:: Assigned task ::
Transcribe the listing exactly, skipping every picture.
··········
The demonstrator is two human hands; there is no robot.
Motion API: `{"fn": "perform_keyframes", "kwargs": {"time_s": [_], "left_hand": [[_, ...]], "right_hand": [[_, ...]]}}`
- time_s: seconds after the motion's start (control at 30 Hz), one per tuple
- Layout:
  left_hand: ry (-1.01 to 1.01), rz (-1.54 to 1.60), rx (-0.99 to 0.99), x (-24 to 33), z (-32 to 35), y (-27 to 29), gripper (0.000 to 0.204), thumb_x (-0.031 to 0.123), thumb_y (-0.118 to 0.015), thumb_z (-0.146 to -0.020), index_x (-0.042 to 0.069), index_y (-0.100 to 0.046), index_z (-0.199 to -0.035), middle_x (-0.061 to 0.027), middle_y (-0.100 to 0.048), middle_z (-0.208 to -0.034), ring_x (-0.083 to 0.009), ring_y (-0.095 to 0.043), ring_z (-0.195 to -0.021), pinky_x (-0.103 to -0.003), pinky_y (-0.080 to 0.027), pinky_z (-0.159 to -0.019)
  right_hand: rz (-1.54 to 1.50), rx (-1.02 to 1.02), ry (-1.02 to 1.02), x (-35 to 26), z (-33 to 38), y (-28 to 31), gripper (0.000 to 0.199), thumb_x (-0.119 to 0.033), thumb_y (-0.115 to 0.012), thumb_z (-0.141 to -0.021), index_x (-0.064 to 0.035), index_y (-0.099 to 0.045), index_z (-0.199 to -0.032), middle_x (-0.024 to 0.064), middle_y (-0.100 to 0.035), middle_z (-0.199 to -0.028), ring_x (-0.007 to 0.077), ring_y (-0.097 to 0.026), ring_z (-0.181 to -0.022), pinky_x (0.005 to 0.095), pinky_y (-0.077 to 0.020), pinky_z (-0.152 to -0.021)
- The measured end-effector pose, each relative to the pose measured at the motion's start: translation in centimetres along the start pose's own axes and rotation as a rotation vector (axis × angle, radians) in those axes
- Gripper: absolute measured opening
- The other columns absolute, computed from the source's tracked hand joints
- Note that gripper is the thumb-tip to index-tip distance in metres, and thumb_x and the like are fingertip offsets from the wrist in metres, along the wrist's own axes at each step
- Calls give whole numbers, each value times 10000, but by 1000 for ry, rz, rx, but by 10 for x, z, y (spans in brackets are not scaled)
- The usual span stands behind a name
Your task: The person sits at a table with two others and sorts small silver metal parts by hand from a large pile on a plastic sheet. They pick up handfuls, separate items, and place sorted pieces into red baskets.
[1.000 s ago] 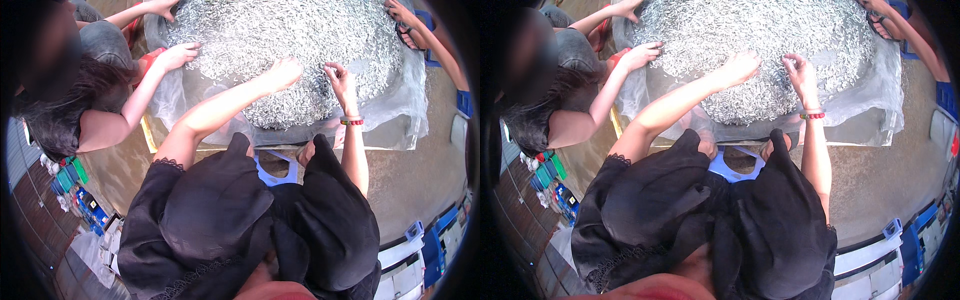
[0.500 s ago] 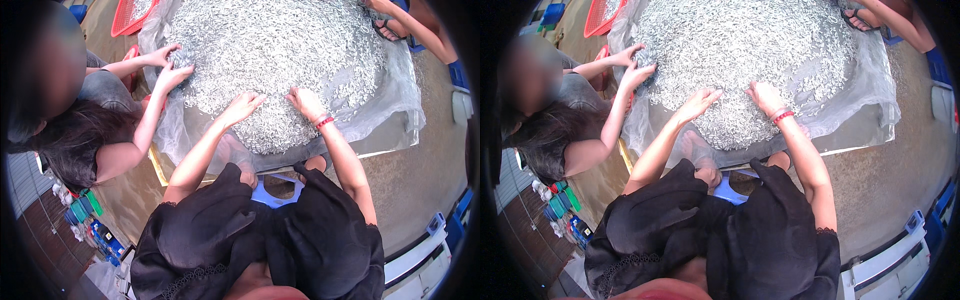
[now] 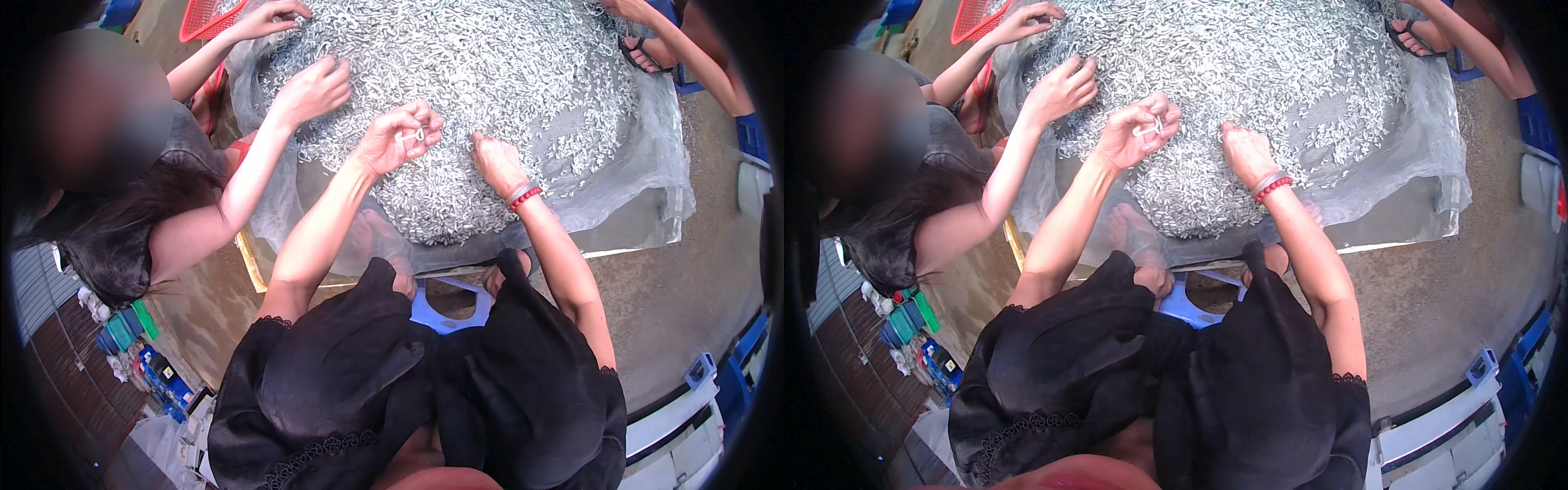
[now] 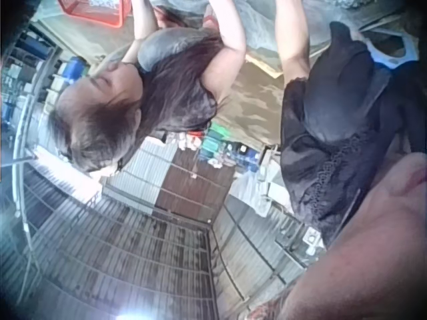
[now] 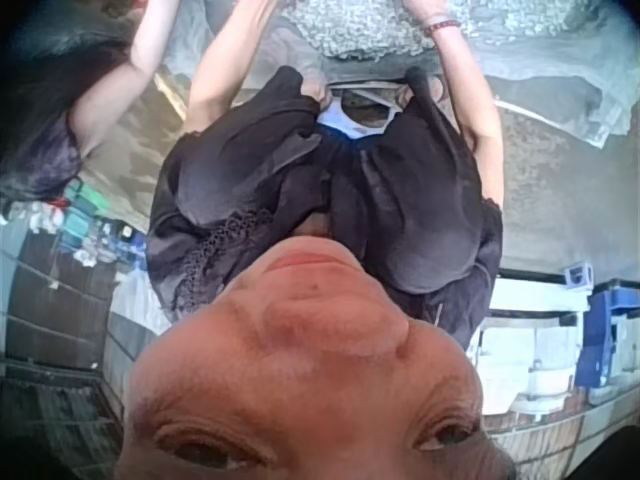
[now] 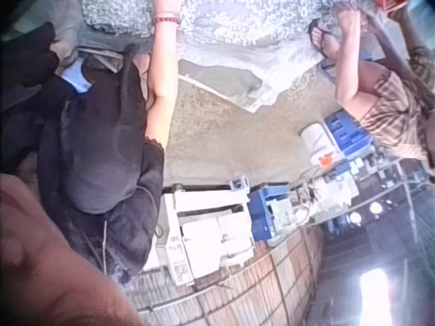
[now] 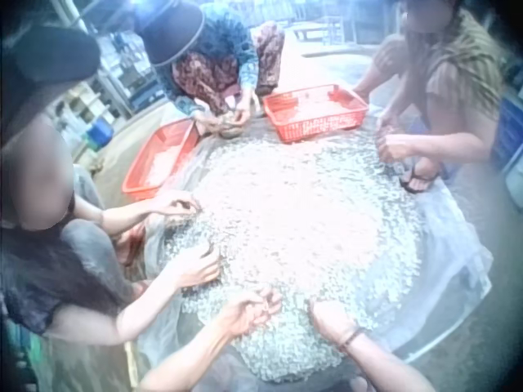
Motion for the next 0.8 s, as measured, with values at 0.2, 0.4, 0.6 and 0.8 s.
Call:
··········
:: Exercise result ::
The demonstrator is two human hands; there is no robot.
Motion API: `{"fn": "perform_keyframes", "kwargs": {"time_s": [_], "left_hand": [[_, ...]], "right_hand": [[_, ...]]}}`
- time_s: seconds after the motion's start (control at 30 Hz), one per tuple
- Layout:
  left_hand: ry (-1.01 to 1.01), rz (-1.54 to 1.60), rx (-0.99 to 0.99), x (-24 to 33), z (-32 to 35), y (-27 to 29), gripper (0.000 to 0.204), thumb_x (-0.031 to 0.123), thumb_y (-0.118 to 0.015), thumb_z (-0.146 to -0.020), index_x (-0.042 to 0.069), index_y (-0.100 to 0.046), index_z (-0.199 to -0.035), middle_x (-0.061 to 0.027), middle_y (-0.100 to 0.048), middle_z (-0.208 to -0.034), ring_x (-0.083 to 0.009), ring_y (-0.095 to 0.043), ring_z (-0.195 to -0.021), pinky_x (-0.103 to -0.003), pinky_y (-0.080 to 0.027), pinky_z (-0.159 to -0.019)
  right_hand: rz (-1.54 to 1.50), rx (-1.02 to 1.02), ry (-1.02 to 1.02), x (-35 to 26), z (-33 to 38), y (-28 to 31), gripper (0.000 to 0.199), thumb_x (-0.119 to 0.033), thumb_y (-0.115 to 0.012), thumb_z (-0.141 to -0.021), index_x (-0.064 to 0.035), index_y (-0.099 to 0.045), index_z (-0.199 to -0.032), middle_x (-0.024 to 0.064), middle_y (-0.100 to 0.035), middle_z (-0.199 to -0.028), ring_x (-0.007 to 0.077), ring_y (-0.097 to 0.026), ring_z (-0.181 to -0.022), pinky_x (0.005 to 0.095), pinky_y (-0.077 to 0.020), pinky_z (-0.152 to -0.021)
- The measured end-effector pose, each relative to the pose measured at the motion's start: translation in centimetres along the start pose's own axes and rotation as a rotation vector (axis × angle, radians) in those axes
- Gripper: absolute measured opening
- The other columns absolute, computed from the source's tracked hand joints
- Note that gripper is the thumb-tip to index-tip distance in metres, and thumb_x and the like are fingertip offsets from the wrist in metres, along the wrist's own axes at each step
- Calls give whole numbers, each value times 10000, but by 1000 for ry, rz, rx, but by 10 for x, z, y (spans in brackets are not scaled)
- The usual span stands behind a name
Your task: The person sits at a table with two others and sorts small silver metal parts by hand from a large pile on a plastic sheet. They pick up handfuls, separate items, and place sorted pieces into red baskets.
[1.000 s ago] 
[0.500 s ago] 
[now] 
[now] 
[now] 
[now] 
[now] 
Motion for the next 0.8 s, as measured, with values at 0.2, 0.4, 0.6 and 0.8 s.
Call:

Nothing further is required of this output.